Conditions Expert Dr. Otis Brawley Chief Medical Officer,
American Cancer Society

Expert answer

Dear Tara: The thyroid is a gland in the front of the neck. It secretes a hormone that controls metabolism. People who have hyperthyroidism have a thyroid that is secreting too much hormone. Graves' disease is the most common form of hyperthyroidism.

When less severe, there is weight loss, the voice can be higher pitched and hair can be thin. For more severe hyperthyroidism, the heart rate is accelerated, there can be heart palpitations, shakiness, heat intolerance, sweating and shortness of breath. Some patients have swelling of the legs.

Initial treatment often involves the use of drugs called beta blockers to decrease symptoms. Secondary treatment is aimed at decreasing thyroid hormone secretion. In mild disease this can be done over a period of weeks with the administration of a thionamide drug (methimazole or propylthiouracil). An alternative is administration of radioactive iodine, which goes to the thyroid and obliterates it rather quickly. These are drugs that contain iodine.

Allergy to iodine and thionamide drugs is rare. Most people who have an iodine allergy have an allergy to iodine-containing proteins in shellfish and not to iodine itself or iodine-containing drugs. Hyperthyroid patients who have a true reaction to a drug are candidates for surgical removal of the thyroid.

Whatever treatment is used, initial monitoring should consist of periodic clinical assessments and measurements of thyroid levels in the blood. People rendered hypothyroid by treatment must have thyroid replacement therapy to survive.

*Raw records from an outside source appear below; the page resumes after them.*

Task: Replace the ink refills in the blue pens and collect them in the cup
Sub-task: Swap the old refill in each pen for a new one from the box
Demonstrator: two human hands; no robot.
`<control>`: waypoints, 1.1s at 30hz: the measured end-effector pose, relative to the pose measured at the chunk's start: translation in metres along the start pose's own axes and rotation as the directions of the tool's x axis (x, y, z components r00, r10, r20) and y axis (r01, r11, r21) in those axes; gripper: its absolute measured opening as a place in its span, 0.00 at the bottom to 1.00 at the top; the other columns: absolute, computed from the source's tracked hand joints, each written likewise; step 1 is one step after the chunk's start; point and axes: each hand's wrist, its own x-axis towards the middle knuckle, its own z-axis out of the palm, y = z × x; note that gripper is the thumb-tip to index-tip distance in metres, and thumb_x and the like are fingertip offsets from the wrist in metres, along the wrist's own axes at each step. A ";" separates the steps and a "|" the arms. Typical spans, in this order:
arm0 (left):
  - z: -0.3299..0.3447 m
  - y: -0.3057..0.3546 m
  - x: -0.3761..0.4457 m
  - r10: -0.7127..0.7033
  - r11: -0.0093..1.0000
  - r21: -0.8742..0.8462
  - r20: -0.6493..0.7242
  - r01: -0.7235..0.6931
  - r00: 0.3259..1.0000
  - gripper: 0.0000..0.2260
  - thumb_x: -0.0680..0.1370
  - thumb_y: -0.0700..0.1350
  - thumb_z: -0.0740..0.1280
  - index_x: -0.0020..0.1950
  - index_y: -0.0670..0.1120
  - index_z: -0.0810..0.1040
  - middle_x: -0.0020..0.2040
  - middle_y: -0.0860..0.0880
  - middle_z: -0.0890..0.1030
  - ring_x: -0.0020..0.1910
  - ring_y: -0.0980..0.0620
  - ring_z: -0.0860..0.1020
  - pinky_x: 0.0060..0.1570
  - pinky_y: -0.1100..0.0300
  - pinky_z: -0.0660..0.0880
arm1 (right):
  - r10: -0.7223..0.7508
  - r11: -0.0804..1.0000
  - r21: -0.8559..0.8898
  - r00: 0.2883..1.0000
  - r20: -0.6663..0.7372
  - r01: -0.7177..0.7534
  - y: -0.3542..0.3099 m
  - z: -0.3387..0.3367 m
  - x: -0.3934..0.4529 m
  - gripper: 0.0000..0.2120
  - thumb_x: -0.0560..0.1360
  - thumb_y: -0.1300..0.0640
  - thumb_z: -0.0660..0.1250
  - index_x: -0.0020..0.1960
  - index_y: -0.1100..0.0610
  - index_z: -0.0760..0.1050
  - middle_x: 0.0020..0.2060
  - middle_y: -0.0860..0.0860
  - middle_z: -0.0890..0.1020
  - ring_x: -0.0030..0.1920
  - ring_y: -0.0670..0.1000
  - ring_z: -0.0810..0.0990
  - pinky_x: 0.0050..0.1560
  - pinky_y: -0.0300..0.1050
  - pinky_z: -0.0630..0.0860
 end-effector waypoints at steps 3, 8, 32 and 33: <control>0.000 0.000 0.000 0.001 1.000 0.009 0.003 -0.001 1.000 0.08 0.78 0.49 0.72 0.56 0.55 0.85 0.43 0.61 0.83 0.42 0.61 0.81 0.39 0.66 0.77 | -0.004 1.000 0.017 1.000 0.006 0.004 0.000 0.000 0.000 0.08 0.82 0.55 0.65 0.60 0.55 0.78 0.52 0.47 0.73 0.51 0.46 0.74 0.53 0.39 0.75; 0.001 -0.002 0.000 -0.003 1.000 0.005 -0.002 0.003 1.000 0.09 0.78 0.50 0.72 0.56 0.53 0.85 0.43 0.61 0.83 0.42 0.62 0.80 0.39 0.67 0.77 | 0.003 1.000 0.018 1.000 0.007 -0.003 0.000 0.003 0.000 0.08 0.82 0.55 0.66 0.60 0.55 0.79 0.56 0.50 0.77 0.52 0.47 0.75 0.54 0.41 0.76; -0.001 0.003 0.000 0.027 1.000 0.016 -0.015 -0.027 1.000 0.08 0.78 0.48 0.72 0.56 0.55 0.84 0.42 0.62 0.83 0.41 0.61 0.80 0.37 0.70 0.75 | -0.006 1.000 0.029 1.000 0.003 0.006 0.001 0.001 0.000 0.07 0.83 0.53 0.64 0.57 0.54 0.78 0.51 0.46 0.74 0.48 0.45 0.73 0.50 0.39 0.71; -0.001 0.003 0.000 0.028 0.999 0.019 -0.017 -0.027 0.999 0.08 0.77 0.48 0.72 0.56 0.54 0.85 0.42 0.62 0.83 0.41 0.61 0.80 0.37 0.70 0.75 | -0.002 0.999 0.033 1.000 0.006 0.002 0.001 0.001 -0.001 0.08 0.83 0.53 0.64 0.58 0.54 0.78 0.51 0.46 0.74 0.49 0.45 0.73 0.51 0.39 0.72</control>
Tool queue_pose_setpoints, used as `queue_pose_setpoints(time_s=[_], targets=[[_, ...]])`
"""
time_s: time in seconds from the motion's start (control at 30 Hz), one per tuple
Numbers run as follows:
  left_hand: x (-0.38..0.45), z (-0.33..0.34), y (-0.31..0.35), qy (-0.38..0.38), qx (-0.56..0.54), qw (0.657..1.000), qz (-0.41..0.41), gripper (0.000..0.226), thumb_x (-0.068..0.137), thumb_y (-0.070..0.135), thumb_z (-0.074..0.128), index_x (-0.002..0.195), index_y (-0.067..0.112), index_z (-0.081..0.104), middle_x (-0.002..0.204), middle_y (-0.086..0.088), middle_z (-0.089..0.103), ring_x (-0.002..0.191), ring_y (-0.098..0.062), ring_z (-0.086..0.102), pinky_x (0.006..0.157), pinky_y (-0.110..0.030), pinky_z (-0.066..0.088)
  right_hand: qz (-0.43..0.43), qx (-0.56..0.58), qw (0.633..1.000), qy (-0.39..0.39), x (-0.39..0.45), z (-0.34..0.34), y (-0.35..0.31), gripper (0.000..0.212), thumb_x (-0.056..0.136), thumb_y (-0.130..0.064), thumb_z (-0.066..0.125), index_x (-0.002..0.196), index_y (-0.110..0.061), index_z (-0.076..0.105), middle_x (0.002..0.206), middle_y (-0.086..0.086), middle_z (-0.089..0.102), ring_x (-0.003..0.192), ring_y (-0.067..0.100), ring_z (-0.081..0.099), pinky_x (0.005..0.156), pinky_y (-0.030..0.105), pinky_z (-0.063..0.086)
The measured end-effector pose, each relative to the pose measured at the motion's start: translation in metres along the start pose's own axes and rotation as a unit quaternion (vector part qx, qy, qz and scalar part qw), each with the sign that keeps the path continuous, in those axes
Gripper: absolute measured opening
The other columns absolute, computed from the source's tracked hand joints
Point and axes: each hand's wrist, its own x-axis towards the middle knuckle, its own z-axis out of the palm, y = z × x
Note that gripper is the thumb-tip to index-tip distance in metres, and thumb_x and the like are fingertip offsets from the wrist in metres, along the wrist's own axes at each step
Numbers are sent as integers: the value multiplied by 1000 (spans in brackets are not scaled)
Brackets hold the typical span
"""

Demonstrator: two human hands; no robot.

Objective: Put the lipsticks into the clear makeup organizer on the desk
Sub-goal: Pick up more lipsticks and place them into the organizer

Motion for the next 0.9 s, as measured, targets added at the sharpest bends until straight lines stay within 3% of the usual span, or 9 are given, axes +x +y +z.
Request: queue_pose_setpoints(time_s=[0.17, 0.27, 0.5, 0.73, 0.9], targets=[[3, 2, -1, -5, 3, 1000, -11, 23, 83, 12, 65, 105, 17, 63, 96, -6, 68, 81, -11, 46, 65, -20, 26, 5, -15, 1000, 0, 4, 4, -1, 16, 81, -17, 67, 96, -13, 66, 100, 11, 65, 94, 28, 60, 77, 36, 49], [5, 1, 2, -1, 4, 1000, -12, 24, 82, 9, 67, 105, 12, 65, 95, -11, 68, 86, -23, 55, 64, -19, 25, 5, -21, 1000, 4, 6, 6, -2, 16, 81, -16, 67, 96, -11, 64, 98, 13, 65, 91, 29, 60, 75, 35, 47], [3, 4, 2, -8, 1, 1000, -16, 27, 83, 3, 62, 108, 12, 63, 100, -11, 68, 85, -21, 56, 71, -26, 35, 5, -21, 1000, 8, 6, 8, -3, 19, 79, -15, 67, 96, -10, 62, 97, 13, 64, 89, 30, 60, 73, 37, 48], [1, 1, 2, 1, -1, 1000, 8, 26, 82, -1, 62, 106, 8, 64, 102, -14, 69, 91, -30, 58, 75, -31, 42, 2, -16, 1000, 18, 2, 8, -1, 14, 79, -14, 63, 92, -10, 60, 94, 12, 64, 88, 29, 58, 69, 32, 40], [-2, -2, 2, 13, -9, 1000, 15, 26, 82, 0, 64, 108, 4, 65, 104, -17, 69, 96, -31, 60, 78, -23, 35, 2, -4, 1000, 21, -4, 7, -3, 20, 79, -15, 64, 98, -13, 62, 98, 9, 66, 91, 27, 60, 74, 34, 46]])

Patients who have no thyroid hormone production because of surgery, radiation or certain diseases, and patients with low thyroid function because of immunologic diseases, have a condition known as hypothyroidism. Mild hypothyroidism involves weight gain, hair getting coarser, the voice getting deeper. In severe disease, the patient can develop dementia and even become comatose. A person with hypothyroidism must be treated with thyroid hormone replacement in order to live. Levothyroxine (brand name Synthroid) is the most common drug used as thyroid replacement. Patients who have a bad reaction to levothyroxine may be put on other hormone replacement drugs such as liothyronine or liotrix. In severe cases of a reaction, pork thyroid extract is generally well tolerated. These drugs must be titrated to the individual patient.

Thyroid disease also results in a negative calcium balance, leading to osteoporosis (reduced bone density) and increased fracture risk. Most patients with hyper- or hypothyroid disease should take 1,200 to 1,500 mg of elemental calcium daily.